Model answer: The minimal, widely used template has four parts:

Section	What it captures
Title & Status	A number + short name, and one of: Proposed / Accepted / Deprecated / Superseded
Context	The forces at play — constraints, requirements, the problem we must solve
Decision	"We will…" — the choice we are making, stated plainly
Consequences	What becomes easier, what becomes harder, what we now must live with

The discipline is in Consequences: a good ADR is honest about the downsides it is knowingly accepting, not a sales pitch for the chosen option.

Q1.3 — What happens to an ADR when the decision later changes?¶

Probing: Do you know ADRs are immutable records, not living documents?

Model answer: You don't edit or delete the old ADR — that would erase history. Instead you write a new ADR that supersedes it, and you mark the old one's status as Superseded by ADR-0042. The original stays in place as a true record of what was decided and why, at the time. This is the lifecycle:

stateDiagram-v2 [*] --> Proposed Proposed --> Accepted: team agrees Proposed --> Rejected: team declines Accepted --> Deprecated: no longer recommended Accepted --> Superseded: replaced by a newer ADR Superseded --> [*] Deprecated --> [*] Rejected --> [*]

Follow-up: "Why keep a rejected or superseded ADR around at all?" → Because the reasoning still has value. A future engineer tempted by the same rejected option can read why it didn't fit, saving them from repeating the analysis or the mistake.

2. RFC Process¶

Q2.1 — What is an RFC in an engineering organization?¶

Probing: Do you distinguish proposing a decision from recording one?

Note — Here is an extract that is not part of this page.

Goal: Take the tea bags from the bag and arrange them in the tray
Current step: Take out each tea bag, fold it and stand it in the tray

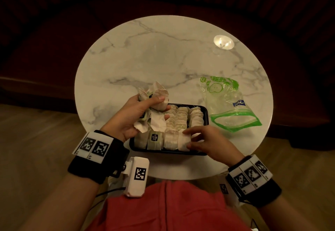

Model answer: An RFC ("Request for Comments") is a written proposal circulated for feedback before a decision is made. An engineer writes up a problem and a proposed approach, shares it with the team or org, and people comment, push back, and suggest alternatives over a fixed review window. It's the forward-looking counterpart to an ADR: an RFC is how a decision gets debated and approved; an ADR is how the resulting decision gets remembered. Many teams convert an accepted RFC into an ADR once the dust settles.

Follow-up: "When is an RFC overkill?" → For small, reversible, local changes (renaming an internal function, tweaking a config). RFCs are worth the ceremony for decisions that are expensive to reverse or that affect multiple teams — a new service boundary, a shared library, a change to the deployment pipeline.

Q2.2 — Why write a proposal down instead of just discussing it in a meeting?¶

Probing: Awareness of the practical benefits of async, written decision-making.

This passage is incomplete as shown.